### Work instructions
In this exercise, reproduce the whole listing exactly.
━━━━━ Source material
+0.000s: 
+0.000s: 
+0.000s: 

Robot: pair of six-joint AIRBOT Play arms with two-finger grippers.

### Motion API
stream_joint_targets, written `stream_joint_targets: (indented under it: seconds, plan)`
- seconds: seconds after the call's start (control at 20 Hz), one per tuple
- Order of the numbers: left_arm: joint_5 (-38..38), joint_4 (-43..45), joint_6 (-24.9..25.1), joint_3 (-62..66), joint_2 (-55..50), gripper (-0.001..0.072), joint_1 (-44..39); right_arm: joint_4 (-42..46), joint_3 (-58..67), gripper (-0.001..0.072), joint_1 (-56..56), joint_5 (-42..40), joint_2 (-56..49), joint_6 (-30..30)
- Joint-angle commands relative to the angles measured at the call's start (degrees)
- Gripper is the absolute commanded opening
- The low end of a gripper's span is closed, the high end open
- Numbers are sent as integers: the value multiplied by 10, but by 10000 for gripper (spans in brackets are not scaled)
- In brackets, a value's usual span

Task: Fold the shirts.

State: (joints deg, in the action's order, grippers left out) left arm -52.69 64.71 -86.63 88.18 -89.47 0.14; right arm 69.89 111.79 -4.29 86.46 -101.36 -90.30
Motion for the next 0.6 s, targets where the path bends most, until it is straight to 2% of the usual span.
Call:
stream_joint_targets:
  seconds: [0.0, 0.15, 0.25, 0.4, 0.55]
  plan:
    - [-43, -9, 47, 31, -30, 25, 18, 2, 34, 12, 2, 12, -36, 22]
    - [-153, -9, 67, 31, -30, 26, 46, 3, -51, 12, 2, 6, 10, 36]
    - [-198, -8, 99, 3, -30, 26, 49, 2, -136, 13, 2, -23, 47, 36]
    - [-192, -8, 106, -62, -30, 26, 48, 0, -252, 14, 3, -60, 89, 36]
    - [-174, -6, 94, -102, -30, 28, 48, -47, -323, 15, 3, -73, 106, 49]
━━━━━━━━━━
### Written solution
+0.000s: 
+0.000s: 
+0.000s: 

Robot: pair of six-joint AIRBOT Play arms with two-finger grippers.

### Motion API
stream_joint_targets, written `stream_joint_targets: (indented under it: seconds, plan)`
- seconds: seconds after the call's start (control at 20 Hz), one per tuple
- Order of the numbers: left_arm: joint_5 (-38..38), joint_4 (-43..45), joint_6 (-24.9..25.1), joint_3 (-62..66), joint_2 (-55..50), gripper (-0.001..0.072), joint_1 (-44..39); right_arm: joint_4 (-42..46), joint_3 (-58..67), gripper (-0.001..0.072), joint_1 (-56..56), joint_5 (-42..40), joint_2 (-56..49), joint_6 (-30..30)
- Joint-angle commands relative to the angles measured at the call's start (degrees)
- Gripper is the absolute commanded opening
- The low end of a gripper's span is closed, the high end open
- Numbers are sent as integers: the value multiplied by 10, but by 10000 for gripper (spans in brackets are not scaled)
- In brackets, a value's usual span

Task: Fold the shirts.

State: (joints deg, in the action's order, grippers left out) left arm -52.69 64.71 -86.63 88.18 -89.47 0.14; right arm 69.89 111.79 -4.29 86.46 -101.36 -90.30
Motion for the next 0.6 s, targets where the path bends most, until it is straight to 2% of the usual span.
Call:
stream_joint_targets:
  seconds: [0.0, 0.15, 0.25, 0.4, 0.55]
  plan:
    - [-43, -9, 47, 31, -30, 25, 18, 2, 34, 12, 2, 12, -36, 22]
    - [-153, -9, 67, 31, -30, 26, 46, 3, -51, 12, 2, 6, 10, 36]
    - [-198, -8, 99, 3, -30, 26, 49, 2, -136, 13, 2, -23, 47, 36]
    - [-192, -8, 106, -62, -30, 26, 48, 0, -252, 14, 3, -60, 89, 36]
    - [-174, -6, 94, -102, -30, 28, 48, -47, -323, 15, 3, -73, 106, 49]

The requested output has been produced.